To see changes measured in quality of life indicators such as declining crime rates, rising property values and increases in longevity, rather than just market cap revenues and profits and stock prices, is rewarding, Tolia says. “We have 5,000 partnerships with police departments, fire departments and municipal agencies,” he says. “They have measured this and had dozens of press conferences where they’ve talked about how the adoption of Nextdoor in their community has helped.” San Francisco entrepreneur Trevor Traina, among the first investors in Nextdoor and now U.S. ambassador to Austria, was an early believer in Tolia’s ideas. “Nirav is a ball of energy and optimism, and has always been a connector of people,” Traina says. “It makes sense that he would channel that into connecting neighbors.”

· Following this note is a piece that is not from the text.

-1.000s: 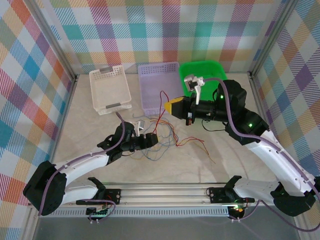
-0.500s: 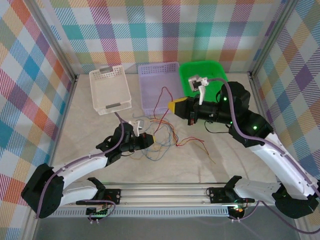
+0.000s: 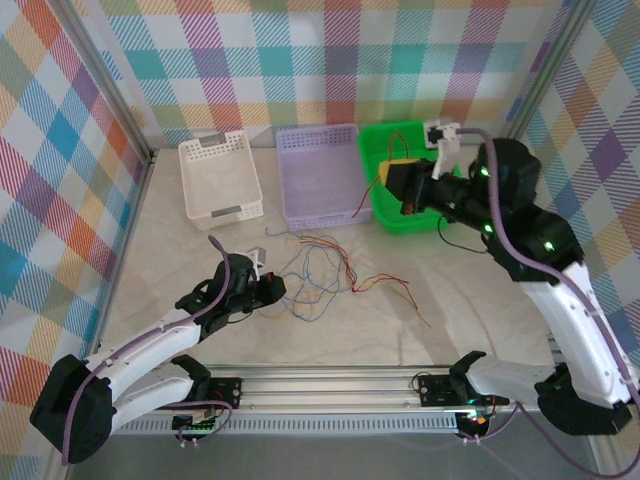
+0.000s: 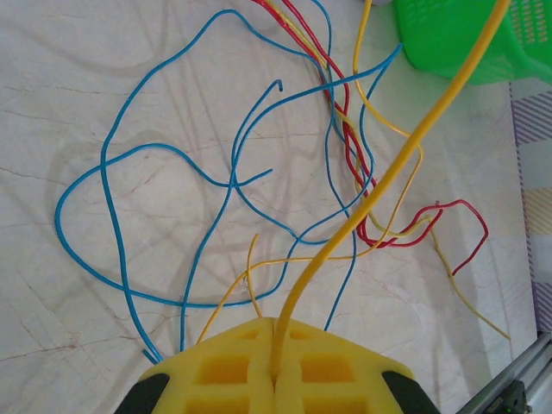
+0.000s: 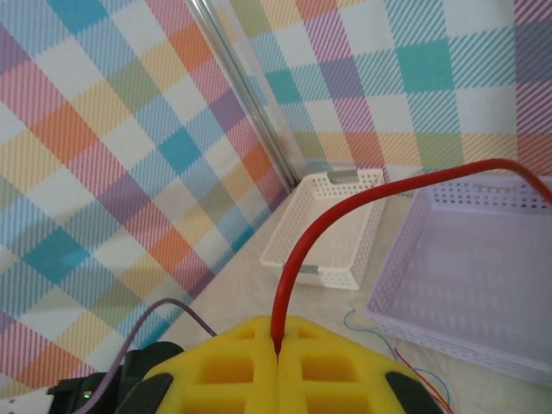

Tolia stepped down as CEO in December—while retaining a seat on the board—to spend more time with his wife and three sons, ages 3, 5 and 7 (former Square executive Sarah Friar is now Nextdoor’s CEO). He’s taken the family from Pacific Heights to Florence, Italy, where he is teaching a Stanford course titled Silicon Valley: The Modern Day Rebirth of Renaissance Florence, a comparative study on Florence then and Silicon Valley today. He’s an apt choice, judging by colleagues’ feelings. “So much of leading an early stage company is about getting people to understand the big picture and motivating them to more forward together with purpose and urgency; Nirav has a remarkable ability to get a team aligned on a mission and ignite the energy that is needed to get something started,” notes Sarah Leary, a Nextdoor co-founder and board member who’s worked with Tolia for 20 years. “He has the Midas touch of a true entrepreneur.” His community focus has even rubbed off on his wife, who took cupcakes to a neighbor who was celebrating a 100th birthday.

It’s an altruism that runs in the family. Tolia’s father was drawn to Odessa by a local surgeon performing cutting-edge cataract surgery that helped people see more clearly. Tolia’s tech success is based on allowing people to know one another more dearly. “It’s not just a great business idea or something where we did an MBA analysis where there was a gap in the market,” Tolia says. “This is something that came from our heart.”